項目 | 行って来い | プラスマイナスゼロ |
---|---|---|
意味 | 最終的に元の状態に戻る | 最終的に元の状態に戻る(計算結果がゼロ) |
ニュアンス | 動きや変化がある | 客観的な事実 |
使用例 | 物を貸して返ってきた時、出張に行って帰ってきた時 | 収入と支出が同じ場合、移動距離と帰還距離が同じ場合 |
「行って来い」の使用例
「行って来い」という言葉は、ある場所に行って戻ってくることを意味しますが、ビジネスシーンなどでは異なる意味合いで使われることがあります。これは、一見プラスに思える変化があったとしても、結局元の状態に戻ってしまう状況を指す際に用いられます。

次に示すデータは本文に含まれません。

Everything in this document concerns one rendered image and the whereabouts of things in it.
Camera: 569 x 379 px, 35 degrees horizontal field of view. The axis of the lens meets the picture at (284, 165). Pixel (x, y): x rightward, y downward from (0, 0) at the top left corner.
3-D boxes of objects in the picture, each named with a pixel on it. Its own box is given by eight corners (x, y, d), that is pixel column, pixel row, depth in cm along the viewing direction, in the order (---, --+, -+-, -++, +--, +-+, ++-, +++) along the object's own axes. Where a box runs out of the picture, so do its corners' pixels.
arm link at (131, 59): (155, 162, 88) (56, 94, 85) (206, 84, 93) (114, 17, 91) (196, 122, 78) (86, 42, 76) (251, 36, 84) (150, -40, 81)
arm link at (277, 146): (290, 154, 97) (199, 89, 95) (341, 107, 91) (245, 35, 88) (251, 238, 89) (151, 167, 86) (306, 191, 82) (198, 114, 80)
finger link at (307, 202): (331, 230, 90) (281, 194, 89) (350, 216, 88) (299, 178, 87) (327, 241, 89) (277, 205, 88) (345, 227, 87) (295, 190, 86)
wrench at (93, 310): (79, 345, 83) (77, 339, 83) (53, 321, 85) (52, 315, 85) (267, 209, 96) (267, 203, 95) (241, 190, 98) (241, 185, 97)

例えば、新規事業を立ち上げる際に、綿密な市場調査や収益予測は欠かせません。もし、初期投資に見合うだけの売上を見込めない場合、たとえ一時的に利益が出たとしても、長い目で見れば投資を回収できず、結果的に損失が出てしまうことがあります。このような状況も「行って来い」の一例と言えるでしょう。

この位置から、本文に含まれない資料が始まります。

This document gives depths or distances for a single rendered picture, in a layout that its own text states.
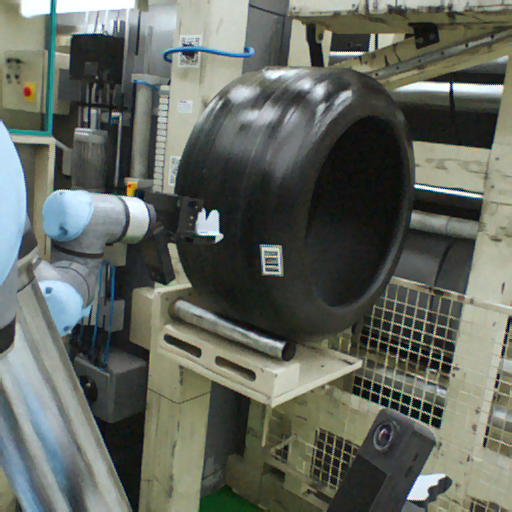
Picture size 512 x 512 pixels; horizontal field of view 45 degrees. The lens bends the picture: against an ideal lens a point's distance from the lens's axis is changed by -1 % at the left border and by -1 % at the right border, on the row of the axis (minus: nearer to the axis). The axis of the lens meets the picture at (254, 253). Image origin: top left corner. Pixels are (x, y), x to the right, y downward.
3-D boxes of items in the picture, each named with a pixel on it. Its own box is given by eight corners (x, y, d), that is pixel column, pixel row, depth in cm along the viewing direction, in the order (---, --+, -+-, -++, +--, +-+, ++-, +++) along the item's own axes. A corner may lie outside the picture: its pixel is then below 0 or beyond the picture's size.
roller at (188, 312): (166, 314, 148) (173, 296, 148) (178, 318, 151) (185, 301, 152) (281, 360, 126) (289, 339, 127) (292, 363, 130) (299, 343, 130)
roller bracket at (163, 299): (149, 328, 148) (152, 289, 146) (255, 303, 178) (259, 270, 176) (159, 332, 146) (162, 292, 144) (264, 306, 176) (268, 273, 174)
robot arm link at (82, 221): (32, 236, 91) (44, 181, 90) (93, 239, 100) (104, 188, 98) (61, 253, 87) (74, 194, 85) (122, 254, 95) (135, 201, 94)
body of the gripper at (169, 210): (208, 200, 107) (156, 193, 97) (200, 249, 108) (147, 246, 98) (178, 194, 111) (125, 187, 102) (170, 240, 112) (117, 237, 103)

また、コスト削減も重要な経営課題の一つですが、安易な考えは禁物です。ある費用を削減したことで、別の費用が発生したり、品質が低下して結局は顧客満足度を下げてしまうこともあります。この場合も、一時的にコストが削減できたとしても、最終的には企業の利益を損なう可能性があり、「行って来い」の状態に陥ってしまいます。

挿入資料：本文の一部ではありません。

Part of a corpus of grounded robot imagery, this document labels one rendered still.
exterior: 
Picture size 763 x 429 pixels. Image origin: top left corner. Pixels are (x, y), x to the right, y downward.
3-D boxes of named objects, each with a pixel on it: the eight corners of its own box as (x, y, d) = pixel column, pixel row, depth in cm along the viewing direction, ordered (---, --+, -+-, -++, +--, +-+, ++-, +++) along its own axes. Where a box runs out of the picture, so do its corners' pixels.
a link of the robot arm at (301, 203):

このように、「行って来い」という言葉は、物事の本質を見極めることの重要性を教えてくれます。目先の変化にとらわれず、多角的な視点から分析し、本当にプラスになるかどうかを判断する必要があると言えるでしょう。
場面 | 一見プラスの変化 | 結局元に戻る理由 | 結果 |
---|---|---|---|
新規事業 | 一時的な利益 | 投資を回収できない | 損失 |
コスト削減 | 一時的なコスト削減 | 別の費用発生、品質低下による顧客満足度低下 | 企業利益損失 |
「行って来い」を避けるには
顧客からの依頼にただ応えるだけでなく、顧客にとって真に価値のある提案をするためには、「言われたことだけをやる」という姿勢を改め、「顧客にとって何が最善なのか」という視点を持つことが重要です。そのためには、目先の数字にとらわれず、その背後にある原因や課題を深く掘り下げていく必要があります。
例えば、顧客からコスト削減の依頼があったとします。短絡的に考えれば、特定の項目の費用を削減すれば immediate には効果が現れます。しかし、それは一時的な効果しかもたらさず、根本的な解決にはなりません。
真に顧客のためになる提案をするためには、まず、現状のコスト構造全体を分析し、非効率な部分や無駄なプロセスがないかを徹底的に見直す必要があります。そして、業務プロセスそのものを見直し、抜本的に改善することで、より大きな効果を生み出すことができるかもしれません。
顧客の真のニーズを捉え、本質的な課題解決に繋がる提案をすることが、顧客との信頼関係を築き、長期的な関係を構築していく上で非常に重要です。